Phishing is a tried and true method of mischief online. It has been going on for almost two decades.
The basic principal behind phishing (pronounced Fishing) is to present a person with a seemingly legitimate web portal and then trick them into giving up personal information (such as username and password).
A classic phishing tactic is to send an email to a person containing an authentic looking email from a reputable organization. Many people are unaware of how easy it is to manipulate email transactions. When sending an email, the email client application (or API) puts the sending address in the message. So, this data can be set to whatever the phisher wants. So, the email could look like it came from a legitimate email address like [email protected] Here is an example to demonstrate how simple creating this is using C#:
MailMessage message = new MailMessage();
message.From = new MailAddress("[email protected] microsoft.com");
message.Subject = "Thank You for your purchase!";
message.Body = "Thank You for purchasing $20,000 of products!";
SmtpClient smtp = new SmtpClient("smtp.MailServer.net");
Notice how the from email address was put there by me! It can look really legitimate! I can also build a mail server and write a program to send this out to as many email addresses as I want.
The most common forms of phishing are emails that contain a “purchase receipt” of some kind. This is likely the kind of email a person will take a look at, especially if the invoice or receipt is for several hundred dollars or more!
This may look exactly like a legit website, but one tipoff is that the URL will not look real. So instead of https://www.microsoft.com/login it may say http://microsoft.somesite.net/login. Even though Microsoft may be in the URL, take a look at the domain: somesite.net. That is what you are actually connecting to. Some phishers like to get cute and use IP addresses to try and fool their potential victims. Just know… a legit site will NEVER use an IP address to send to an email recipient. Websites like Amazon.com, Expedia.com and even WiBit.Net use their domain name to market their business, so they would never want to hide this. Also, HTTPS is not enabled, and most legit sites would use HTTPS. Hmm… Suspicious?
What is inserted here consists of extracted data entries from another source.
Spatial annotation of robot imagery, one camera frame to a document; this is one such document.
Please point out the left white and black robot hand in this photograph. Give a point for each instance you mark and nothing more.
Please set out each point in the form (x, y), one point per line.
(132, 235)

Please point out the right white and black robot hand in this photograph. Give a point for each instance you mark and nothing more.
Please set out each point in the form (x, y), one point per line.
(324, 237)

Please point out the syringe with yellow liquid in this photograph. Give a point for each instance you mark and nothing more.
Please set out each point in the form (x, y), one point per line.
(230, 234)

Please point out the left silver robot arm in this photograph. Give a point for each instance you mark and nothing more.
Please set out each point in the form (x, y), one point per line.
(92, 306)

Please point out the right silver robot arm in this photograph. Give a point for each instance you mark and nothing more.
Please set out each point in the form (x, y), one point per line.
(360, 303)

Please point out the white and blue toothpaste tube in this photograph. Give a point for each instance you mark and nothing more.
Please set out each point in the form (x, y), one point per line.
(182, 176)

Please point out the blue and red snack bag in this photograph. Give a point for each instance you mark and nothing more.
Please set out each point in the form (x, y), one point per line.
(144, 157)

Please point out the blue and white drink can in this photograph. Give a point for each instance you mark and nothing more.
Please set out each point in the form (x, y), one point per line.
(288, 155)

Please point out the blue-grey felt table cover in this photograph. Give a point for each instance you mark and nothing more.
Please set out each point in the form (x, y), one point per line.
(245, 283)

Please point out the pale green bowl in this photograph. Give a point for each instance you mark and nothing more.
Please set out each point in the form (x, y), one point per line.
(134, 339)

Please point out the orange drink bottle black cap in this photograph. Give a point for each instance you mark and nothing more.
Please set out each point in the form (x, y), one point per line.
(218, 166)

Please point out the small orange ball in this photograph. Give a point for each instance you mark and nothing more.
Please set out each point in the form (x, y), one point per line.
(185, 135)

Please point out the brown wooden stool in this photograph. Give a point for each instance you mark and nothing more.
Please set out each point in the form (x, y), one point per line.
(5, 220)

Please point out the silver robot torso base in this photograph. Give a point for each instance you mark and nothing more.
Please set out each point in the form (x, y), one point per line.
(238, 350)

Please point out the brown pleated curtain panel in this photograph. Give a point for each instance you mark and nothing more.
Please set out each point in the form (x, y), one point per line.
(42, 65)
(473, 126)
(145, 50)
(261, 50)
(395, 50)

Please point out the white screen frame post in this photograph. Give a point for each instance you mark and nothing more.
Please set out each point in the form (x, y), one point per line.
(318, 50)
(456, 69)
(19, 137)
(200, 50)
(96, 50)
After an unsuspecting person sees this website, they may enter their username and password and click login. At this moment, the phisher has your credentials. Many times the follow up website never loads at all, or it forwards you to the REAL website. You’ve been pwned!
I was inspired to write this blog after a ton of people I know got this email:
This email went out today to, probably, thousands of people. It says that they made a $699.99 purchase on iTunes. The product name is very strange and non-descriptive. Right below it is a Cancel Order link. This link will take you to a website and try to get you to give up your iTunes credentials.
Be careful WiBitters! Don’t let these jackasses scam you!